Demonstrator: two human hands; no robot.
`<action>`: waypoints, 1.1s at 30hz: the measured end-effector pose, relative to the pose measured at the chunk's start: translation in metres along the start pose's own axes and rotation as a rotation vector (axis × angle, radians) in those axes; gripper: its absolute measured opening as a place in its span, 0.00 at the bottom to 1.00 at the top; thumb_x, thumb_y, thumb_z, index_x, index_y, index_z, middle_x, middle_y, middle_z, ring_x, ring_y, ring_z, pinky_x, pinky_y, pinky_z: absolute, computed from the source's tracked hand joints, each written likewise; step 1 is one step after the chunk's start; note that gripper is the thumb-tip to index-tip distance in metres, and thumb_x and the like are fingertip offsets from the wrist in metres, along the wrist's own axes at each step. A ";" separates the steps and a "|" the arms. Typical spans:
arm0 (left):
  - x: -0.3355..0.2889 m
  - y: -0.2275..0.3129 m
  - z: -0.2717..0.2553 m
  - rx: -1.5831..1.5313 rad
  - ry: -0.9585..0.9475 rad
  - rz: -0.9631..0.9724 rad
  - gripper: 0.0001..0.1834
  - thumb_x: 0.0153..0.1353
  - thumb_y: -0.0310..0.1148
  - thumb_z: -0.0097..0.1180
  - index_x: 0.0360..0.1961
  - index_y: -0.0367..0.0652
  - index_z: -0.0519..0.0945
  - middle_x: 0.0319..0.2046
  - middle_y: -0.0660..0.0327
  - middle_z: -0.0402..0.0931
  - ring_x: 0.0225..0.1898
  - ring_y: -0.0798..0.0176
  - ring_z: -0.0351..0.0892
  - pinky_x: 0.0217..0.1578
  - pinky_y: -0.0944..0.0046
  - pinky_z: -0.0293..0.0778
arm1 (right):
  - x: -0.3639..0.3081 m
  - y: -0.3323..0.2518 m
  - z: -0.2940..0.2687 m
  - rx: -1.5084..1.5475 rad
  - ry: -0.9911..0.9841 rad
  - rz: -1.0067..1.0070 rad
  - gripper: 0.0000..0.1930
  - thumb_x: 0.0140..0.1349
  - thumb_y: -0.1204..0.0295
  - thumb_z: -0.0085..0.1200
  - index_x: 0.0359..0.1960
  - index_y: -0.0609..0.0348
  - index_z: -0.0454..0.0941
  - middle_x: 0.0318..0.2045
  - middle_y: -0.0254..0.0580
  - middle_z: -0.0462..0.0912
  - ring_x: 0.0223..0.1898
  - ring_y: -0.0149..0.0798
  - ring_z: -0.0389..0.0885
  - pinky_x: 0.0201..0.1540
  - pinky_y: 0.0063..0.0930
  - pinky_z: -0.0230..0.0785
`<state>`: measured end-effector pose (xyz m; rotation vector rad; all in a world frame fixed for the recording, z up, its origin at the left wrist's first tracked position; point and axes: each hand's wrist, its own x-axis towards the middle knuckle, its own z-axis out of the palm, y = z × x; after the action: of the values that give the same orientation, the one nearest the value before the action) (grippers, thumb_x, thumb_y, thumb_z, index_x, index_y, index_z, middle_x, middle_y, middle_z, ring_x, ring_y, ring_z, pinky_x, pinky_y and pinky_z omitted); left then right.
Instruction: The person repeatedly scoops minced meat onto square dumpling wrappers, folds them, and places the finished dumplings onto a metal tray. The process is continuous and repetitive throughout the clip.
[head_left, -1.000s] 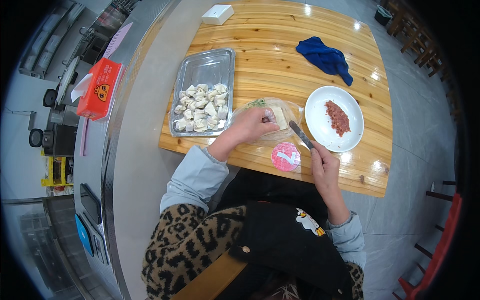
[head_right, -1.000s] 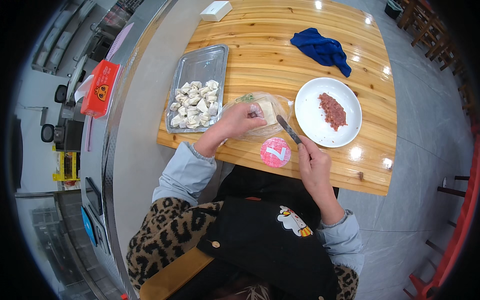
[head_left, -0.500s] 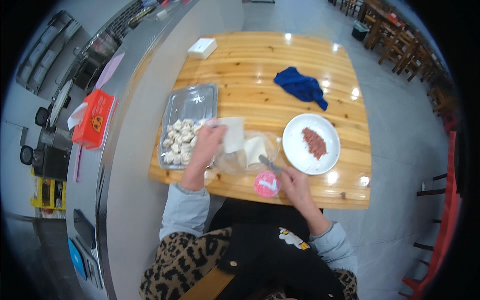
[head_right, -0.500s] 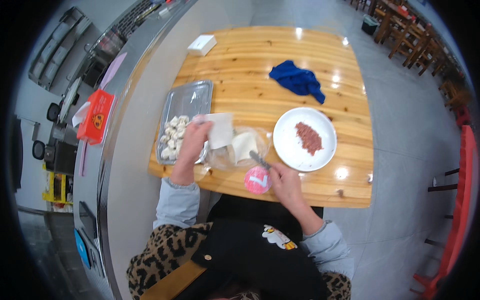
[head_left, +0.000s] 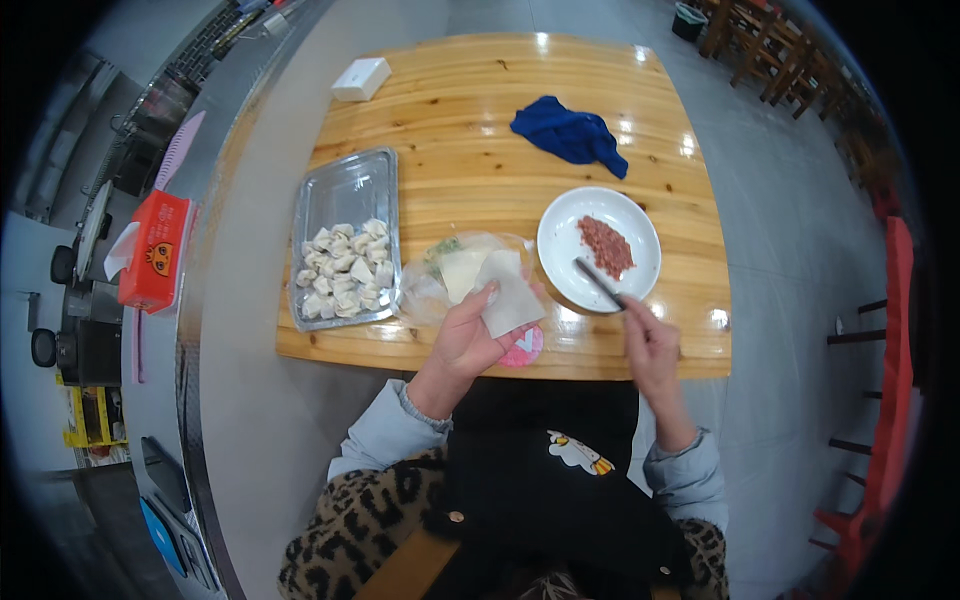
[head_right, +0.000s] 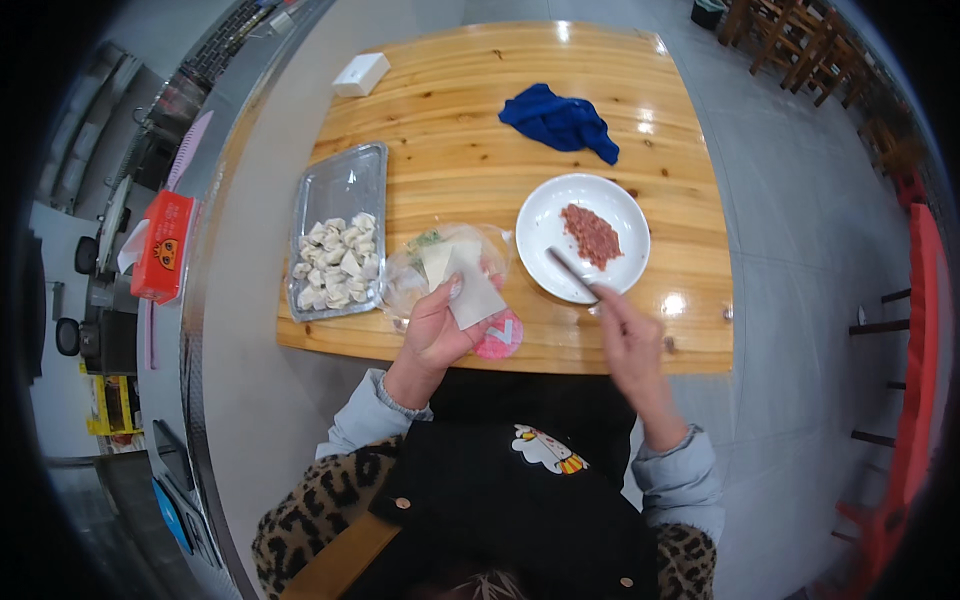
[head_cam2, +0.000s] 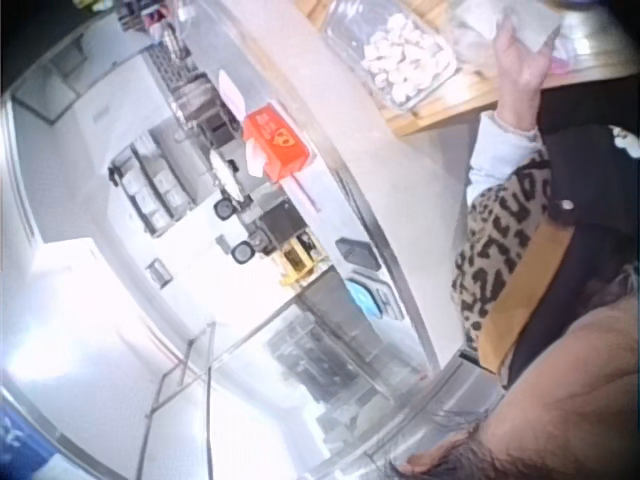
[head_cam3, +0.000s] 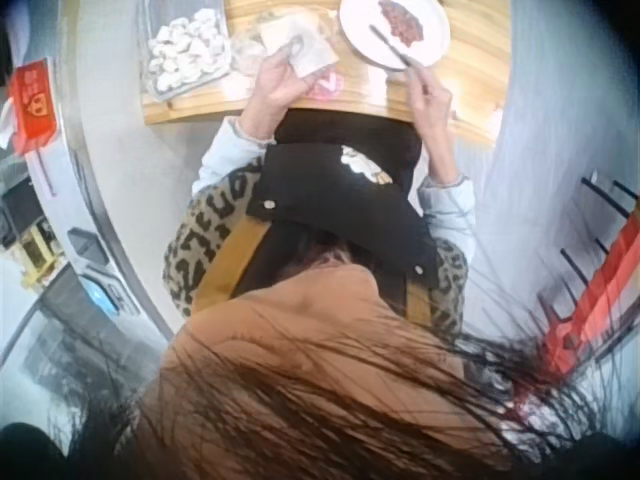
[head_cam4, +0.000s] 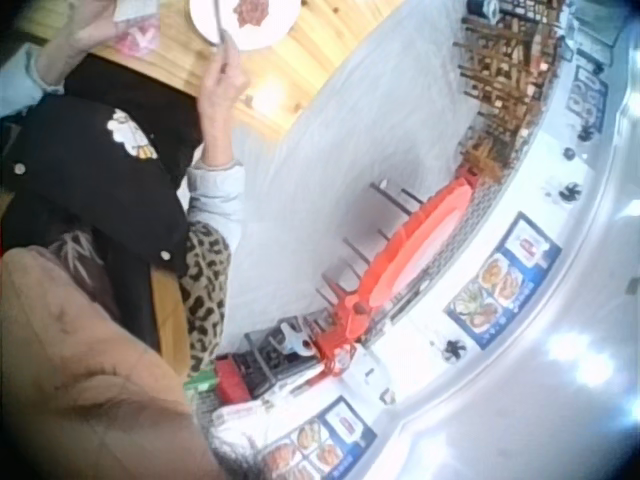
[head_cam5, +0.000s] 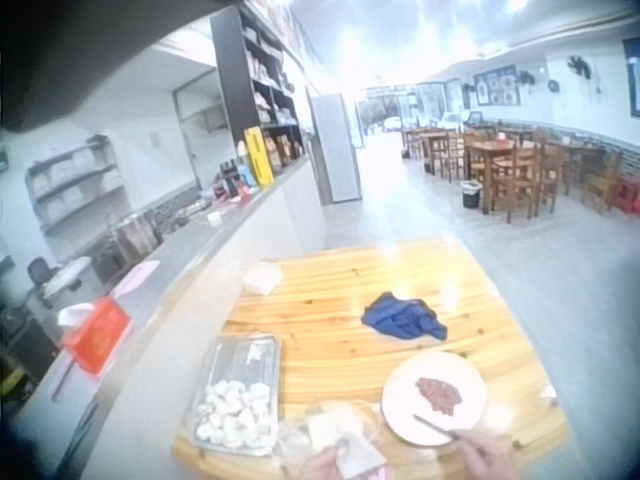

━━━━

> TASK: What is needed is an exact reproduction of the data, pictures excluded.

> RESPONSE BOX:
Demonstrator: two human hands; no robot.
`<action>`: waypoints, 1.1s at 30hz: the measured end-effector pose, relative to the pose measured at the chunk's start: translation in metres along the start pose's own axes and rotation as a rotation vector (axis × angle, radians) in those axes; gripper: its absolute measured opening as a place in its span, 0.00 at the bottom to 1.00 at the top; thumb_x, thumb_y, thumb_z, index_x, index_y, index_z, middle_x, middle_y, middle_z, ring_x, ring_y, ring_z, pinky_x, pinky_y, pinky_z: absolute, computed from the source's tracked hand joints, each written likewise; step 1 is one step after the chunk's start; note that gripper is the thumb-tip to index-tip distance in metres, and thumb_x and the like are fingertip offsets from the wrist in metres, along the wrist's own axes at each step. A ";" separates the steps and a "|" the arms. Typical spans:
arm0 (left):
  - x: -0.3355..0.2889 m
  - y: -0.2275..0.3129 m
  - z: -0.2717..0.2553 m
  - rx: -1.5831..1.5313 rad
  - ry: -0.9585..0.9475 rad
  - rz: -0.9631..0.9724 rad
  - gripper: 0.0001..0.1834
  - thumb_x: 0.0153..0.1353
  - thumb_y: -0.0310..0.1148
  - thumb_z: -0.0097..0.1180
  - index_x: 0.0360..0.1961
  - index_y: -0.0367..0.0652
  - index_z: -0.0519..0.0945
  - middle_x: 0.0319..0.2046
  - middle_y: -0.0660..0.0327
  - middle_z: -0.0402..0.0931
  - ring_x: 0.0225..0.1898
  - ring_y: -0.0798..0.0176
  - ring_z: -0.0351..0.0892
  - pinky_x: 0.0217..0.1578
  - pinky_y: -0.0944..0.0046
  - pinky_z: -0.0293..0.0778
arm1 (right):
  - x: -0.3639..0.3081 m
  - y: -0.3323..0.2518 m
  - z: -0.2940..0.2687 m
  - rx: -1.5084..1.5475 rad
  - ry: -0.9911..0.9841 rad
  - rz: -1.0067..1.0070 rad
  - gripper: 0.0000..0.1930
  - thumb_x: 0.0140..0.1349
  - thumb_y: -0.1204..0.0295
  - thumb_z: -0.0085..0.1200
  - index_x: 0.0359..0.1960
  - index_y: -0.0609..0.0348
  - index_z: -0.0454..0.0941
  - middle_x: 0.0318..0.2045
  - middle_y: -0.0254..0.0580
  - middle_z: -0.0462..0.0912
  - ring_x: 0.0223..0.1898
  - ring_y: -0.0149..0.0798
  - ring_z: -0.0389..0.0885
  - pinky_x: 0.0201..0.1540
  - pinky_y: 0.0063..0.0930
  - pinky_z: -0.0230..0.0785
`<state>`: measured end-effector pose (xyz m; rotation vector rad; all in a world frame fixed for the recording, z up, its origin at the left wrist's first tracked position; point and axes: each hand's wrist, its own x-axis towards the middle knuckle, its own z-axis out of the palm, y = z × x; after the action: of the values that give the same orientation, the one nearest the value before the action) (grippers, thumb_x, thumb_y, thumb_z, index_x, index_y, index_z, middle_x, middle_y, middle_z, ring_x, ring_y, ring_z, pinky_x, pinky_y and pinky_z omitted); left then right.
Instruction: The person repeatedly scoops minced meat onto square dumpling wrappers, folds them, and places the finished dumplings onto a metal tray. The process is continuous and repetitive throughout the clip.
[head_left, -1.000s] 
[head_right, -1.000s] 
[head_left, -0.500s] 
[head_right, -0.500s] 
[head_left, +0.000s] 
[head_right, +0.000s] 
[head_cam2, +0.000s] 
[head_cam3, +0.000s] 
[head_cam4, +0.000s] 
[head_cam5, +0.000s] 

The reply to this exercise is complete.